What to do:
Look below and pull out each line with the word "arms".

------ Data block

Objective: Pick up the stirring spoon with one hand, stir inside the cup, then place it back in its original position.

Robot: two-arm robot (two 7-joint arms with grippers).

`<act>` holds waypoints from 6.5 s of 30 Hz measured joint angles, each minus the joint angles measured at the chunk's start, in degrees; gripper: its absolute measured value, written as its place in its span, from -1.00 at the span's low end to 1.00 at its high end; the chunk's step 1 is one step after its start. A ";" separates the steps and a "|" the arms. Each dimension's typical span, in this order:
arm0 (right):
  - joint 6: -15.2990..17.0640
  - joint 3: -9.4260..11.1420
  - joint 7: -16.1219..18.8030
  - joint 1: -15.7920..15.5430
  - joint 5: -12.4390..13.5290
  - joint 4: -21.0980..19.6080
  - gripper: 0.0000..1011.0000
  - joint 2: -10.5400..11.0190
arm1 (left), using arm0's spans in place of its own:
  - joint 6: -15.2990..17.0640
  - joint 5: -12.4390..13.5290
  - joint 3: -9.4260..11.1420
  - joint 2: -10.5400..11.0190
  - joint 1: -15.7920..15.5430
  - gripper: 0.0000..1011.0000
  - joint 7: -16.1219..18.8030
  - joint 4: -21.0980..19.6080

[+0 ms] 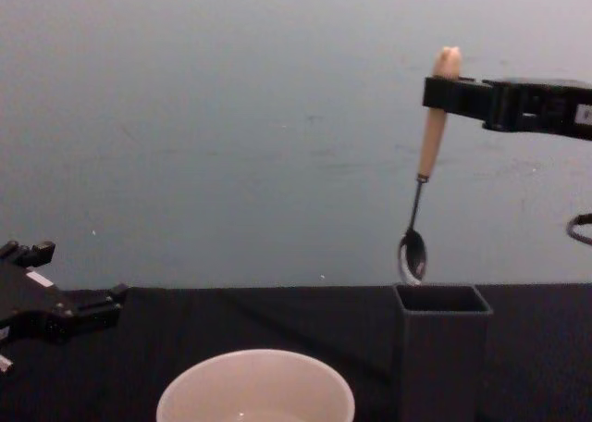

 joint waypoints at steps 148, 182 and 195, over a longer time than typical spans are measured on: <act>-17.24 -9.28 8.29 -3.25 -10.27 15.43 -0.61 -7.27 | 0.00 0.00 0.00 0.00 0.00 0.98 0.00 0.00; -17.24 -12.64 8.51 -2.19 -10.84 15.73 -0.61 -8.98 | 0.00 0.00 0.00 0.00 0.00 0.98 0.00 0.00; -18.10 -11.84 6.56 0.24 -12.41 19.50 -0.61 -11.39 | 0.00 0.00 0.00 0.00 0.00 0.98 0.00 0.00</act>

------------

Solution to the exercise:
Robot: two-arm robot (two 7-joint arms with grippers).
`<act>` holds waypoints from 6.5 s of 30 Hz measured joint angles, each minus the joint angles measured at the chunk's start, in degrees; gripper: its absolute measured value, written as its place in its span, from -1.00 at the span's low end to 1.00 at its high end; the chunk's step 1 is one step after its start. A ";" separates the steps and a "|" the arms. Each dimension's typical span, in this order:

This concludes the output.